Unfortunately, I can now testify that it is very possible to bust one's ankle by falling just before the second roof. The gear was good (0.3 on the left, 0.75 on the right, on doubles), but it was 3 feet below my feet. Plus the sling and even minimal slack in the system, that's 15 feet to accelerate before the rope starts to come taught, and the lower-angled section just above the first roof came up fast. Great route, have fun, but take that move seriously.
By SethG
May 17, 2015

Whoa, hope you are okay. Did you break anything?
By kevin neville
From: Somerville, MA
May 18, 2015

Minor fracture of the distal fibula. No surgery, not sure how many weeks I'll be out.

Thinking about it, not sure if there were more gear options up and right? Or, use a stiffer rope (a single plus a half rope) to reduce stretch. Or, next time I might bring an aid hook -- there's an incut ledge, used as a handhold and then a foothold, and if a hook held it would reduce the fall by ~6 feet.
By SethG
May 19, 2015

I'm sorry. Glad it wasn't worse for you.
By Jon Po
From: Mahwah, NJ
Mar 27, 2016
rating: 5.10b/c 6b 20 VII 20 E2 5b PG13

I found the most PG13 part of this route to be the first slab. An attentive belayer will probably keep you off the ground but it will be close.
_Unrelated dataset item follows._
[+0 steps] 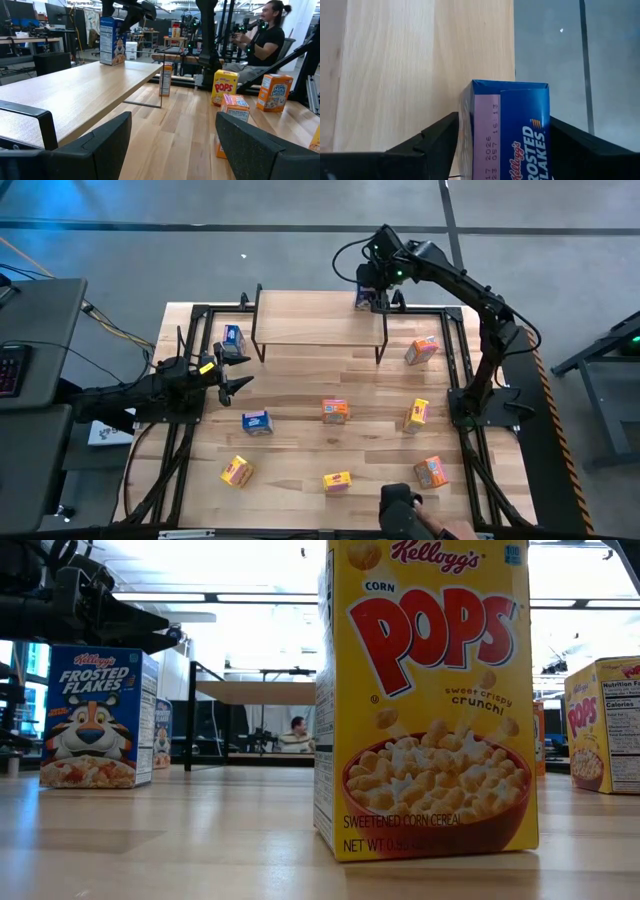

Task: Stack cereal on shelf
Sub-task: Put the right blue cereal box on the shelf, then put the middle orange cereal box on the shelf

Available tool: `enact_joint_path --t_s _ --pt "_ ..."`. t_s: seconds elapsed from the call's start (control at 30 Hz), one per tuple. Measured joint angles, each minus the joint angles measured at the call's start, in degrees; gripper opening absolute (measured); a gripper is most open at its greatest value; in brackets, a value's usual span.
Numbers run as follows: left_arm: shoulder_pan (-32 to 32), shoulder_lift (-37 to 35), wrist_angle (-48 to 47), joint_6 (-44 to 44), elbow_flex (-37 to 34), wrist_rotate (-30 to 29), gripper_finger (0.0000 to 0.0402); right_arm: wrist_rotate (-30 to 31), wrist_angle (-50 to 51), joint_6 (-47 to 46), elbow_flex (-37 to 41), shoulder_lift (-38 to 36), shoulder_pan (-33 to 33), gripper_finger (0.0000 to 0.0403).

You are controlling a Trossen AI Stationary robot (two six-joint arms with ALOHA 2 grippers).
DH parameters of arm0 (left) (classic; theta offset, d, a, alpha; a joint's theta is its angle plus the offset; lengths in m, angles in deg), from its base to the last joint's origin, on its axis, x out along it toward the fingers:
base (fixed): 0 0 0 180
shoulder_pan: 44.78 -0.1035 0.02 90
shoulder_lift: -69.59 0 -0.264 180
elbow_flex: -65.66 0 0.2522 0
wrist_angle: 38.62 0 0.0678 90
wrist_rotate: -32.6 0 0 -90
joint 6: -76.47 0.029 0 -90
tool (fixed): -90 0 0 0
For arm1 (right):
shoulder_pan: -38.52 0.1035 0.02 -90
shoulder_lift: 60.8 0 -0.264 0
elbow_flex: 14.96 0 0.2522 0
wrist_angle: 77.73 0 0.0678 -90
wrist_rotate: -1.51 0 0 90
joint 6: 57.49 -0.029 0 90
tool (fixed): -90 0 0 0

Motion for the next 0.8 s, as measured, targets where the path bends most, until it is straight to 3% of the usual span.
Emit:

The bulge before the second roof was pretty well protected with great gear only a foot or 2 under your feet(you can literally build an anchor here if you want). If you make it over the first roof without falling, you will most likely be fine through the PG13 section. Such an awesome route! The roofs just keep coming!
By Alissa Doherty
From: Boston, MA
Sep 26, 2016

Adding to the chorus of folks who found the orange face below the second roof to be scary. I didn't mind the run-out below the first roof at all (5.8 climbing) and thought the moves through the first roof were easier than the orange face above it.

I'm short and wasn't able to reach the crimp without some serious acrobatics involving the single pad gaston. Once at the crimp, I was completely extended and fell on my 00 trying to eke out more reach. It was an okay spot to fall but falling above wouldn't have been okay, as Kevin testified above. I'd love to watch a fellow short person do this with more grace...
By chewtoynj
From: NJ
Jun 15, 2017

Toproped successfully yesterday. super amazing route. tons of rests in between roofs. Be very mindful of the loose block (the main handhold) directly under roof 2. It's hollow and creaks. The new anchors at the top are very much appreciated :)
By B Rick
From: Philadelphia
Aug 26, 2017

Great route. Basically G after the beginning. Second runout has gear at your feet.
By Systematic
Oct 8, 2017
rating: 5.10c 6b 20 VII 20 E2 5b PG13

I love everything about this route.

Keep it straight and climb the 4th roof. :)
New anchors very much appreciated.

Welcome to the Gunks.

  • **Gear beta***

You can protect it well with just cams doubles of 0.2-0.5, and 1x 0.75-2. A couple extra 0.5 size cams allow you to sew it up completely for followers too.